Abstract

This learned and very precisely argued and footnoted book is not intended for the novice or the dabbler. The volume originated at a conference held in Villanova University, Pennsylvania, in November 2000. It was designed to illustrate the way in which Augustine was a purveyor of ancient literary culture, above all to illustrate precisely the gradual way in which biblical culture, as defined above all in De doctrina Christiana, came to replace secular culture in his thought. The book consists of eight articles preceded by a very useful introduction by Mark Vessey, which outlines the main interests of the articles.
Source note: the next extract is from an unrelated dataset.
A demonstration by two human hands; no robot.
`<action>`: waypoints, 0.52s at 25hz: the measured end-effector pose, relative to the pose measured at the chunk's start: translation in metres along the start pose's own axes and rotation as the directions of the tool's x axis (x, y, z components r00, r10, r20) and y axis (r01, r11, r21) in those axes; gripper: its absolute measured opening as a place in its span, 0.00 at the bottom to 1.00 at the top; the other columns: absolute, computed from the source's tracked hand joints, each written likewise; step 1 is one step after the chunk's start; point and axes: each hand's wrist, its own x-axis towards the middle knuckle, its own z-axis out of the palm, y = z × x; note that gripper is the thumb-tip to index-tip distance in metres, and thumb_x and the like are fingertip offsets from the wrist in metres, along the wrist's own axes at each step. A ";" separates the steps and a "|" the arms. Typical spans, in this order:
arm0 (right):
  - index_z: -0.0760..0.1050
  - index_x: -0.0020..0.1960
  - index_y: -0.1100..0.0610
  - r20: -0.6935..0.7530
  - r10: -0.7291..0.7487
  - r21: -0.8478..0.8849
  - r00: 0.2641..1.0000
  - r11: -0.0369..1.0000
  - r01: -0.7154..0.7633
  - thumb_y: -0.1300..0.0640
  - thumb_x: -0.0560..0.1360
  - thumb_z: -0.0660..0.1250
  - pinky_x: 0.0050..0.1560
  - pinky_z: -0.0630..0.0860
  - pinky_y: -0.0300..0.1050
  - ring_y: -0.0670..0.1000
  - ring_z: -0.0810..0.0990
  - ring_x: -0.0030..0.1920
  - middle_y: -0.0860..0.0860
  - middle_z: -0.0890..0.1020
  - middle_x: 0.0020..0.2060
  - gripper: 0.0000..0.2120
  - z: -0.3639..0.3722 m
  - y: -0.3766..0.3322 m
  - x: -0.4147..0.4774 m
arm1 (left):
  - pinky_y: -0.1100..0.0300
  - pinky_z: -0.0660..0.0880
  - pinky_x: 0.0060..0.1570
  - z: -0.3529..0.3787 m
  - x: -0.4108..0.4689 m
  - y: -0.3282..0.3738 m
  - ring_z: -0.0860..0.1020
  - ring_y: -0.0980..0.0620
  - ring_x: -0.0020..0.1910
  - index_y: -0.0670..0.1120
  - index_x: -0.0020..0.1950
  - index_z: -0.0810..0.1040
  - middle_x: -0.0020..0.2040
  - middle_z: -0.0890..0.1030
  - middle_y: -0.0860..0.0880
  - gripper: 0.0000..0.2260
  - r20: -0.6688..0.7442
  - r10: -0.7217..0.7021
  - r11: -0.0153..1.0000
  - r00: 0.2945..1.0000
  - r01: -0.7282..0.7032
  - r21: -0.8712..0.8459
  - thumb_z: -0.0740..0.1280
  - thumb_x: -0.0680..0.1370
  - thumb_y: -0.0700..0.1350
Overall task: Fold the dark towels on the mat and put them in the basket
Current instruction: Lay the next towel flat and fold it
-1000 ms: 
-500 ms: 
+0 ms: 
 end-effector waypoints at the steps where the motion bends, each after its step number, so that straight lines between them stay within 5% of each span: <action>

It divides neatly into three subsections. Part I (chs. 2 and 3) is entitled ‘Honesta studia: Classrooms without Walls’. Neil McLynn discusses ‘Disciplines of Discipleship in Late Antique Education: Augustine and Gregory Nazianzen’. This is followed by Catherine Conybeare, ‘The Duty of a Teacher: Liminality and Discipline in Augustine's De ordine’. Part II follows under the general rubric ‘Disciplinarum libri: The Canon in Question’. It contains an article by Danuta R. Shanzer, ‘Augustine's Disciplines: Silent diutius Musae Varronis?’ This is followed by William E. Klingshirn on ‘Divination and the Disciplines of Knowledge according to Augustine’. Chapter 6 concludes part II with a piece by Philip Burton entitled ‘The Vocabulary of the Liberal Arts in Augustine's Confessions’. Part III, ‘Doctrina christiana: Beyond the Disciplines’, contains a piece by Catherine M. Chin, ‘The Grammarian's Spoils: De Doctrina Christiana and the Contexts of Literary Education’. Then comes chapter 8 by Stefan Herbruggen Walter on ‘Augustine's Critique of Dialectic: Between Ambrose and the Arians’. Finally, Karla Pollmann writes on ‘Augustine's Hermeneutics as a Universal Discipline?’ Interestingly, of all nine contributors only Philip Burton holds a theological post, while Catherine Chin instructs in church history. This means that the approach is likely to be literary and philological—and so indeed it turns out to be. Almost inevitably in a work of this type the difficulty is to discover a common standpoint. This makes the introduction by Mark Vessey of peculiar importance as it enables the reader to steer his way through the at times tangled web of the differing articles.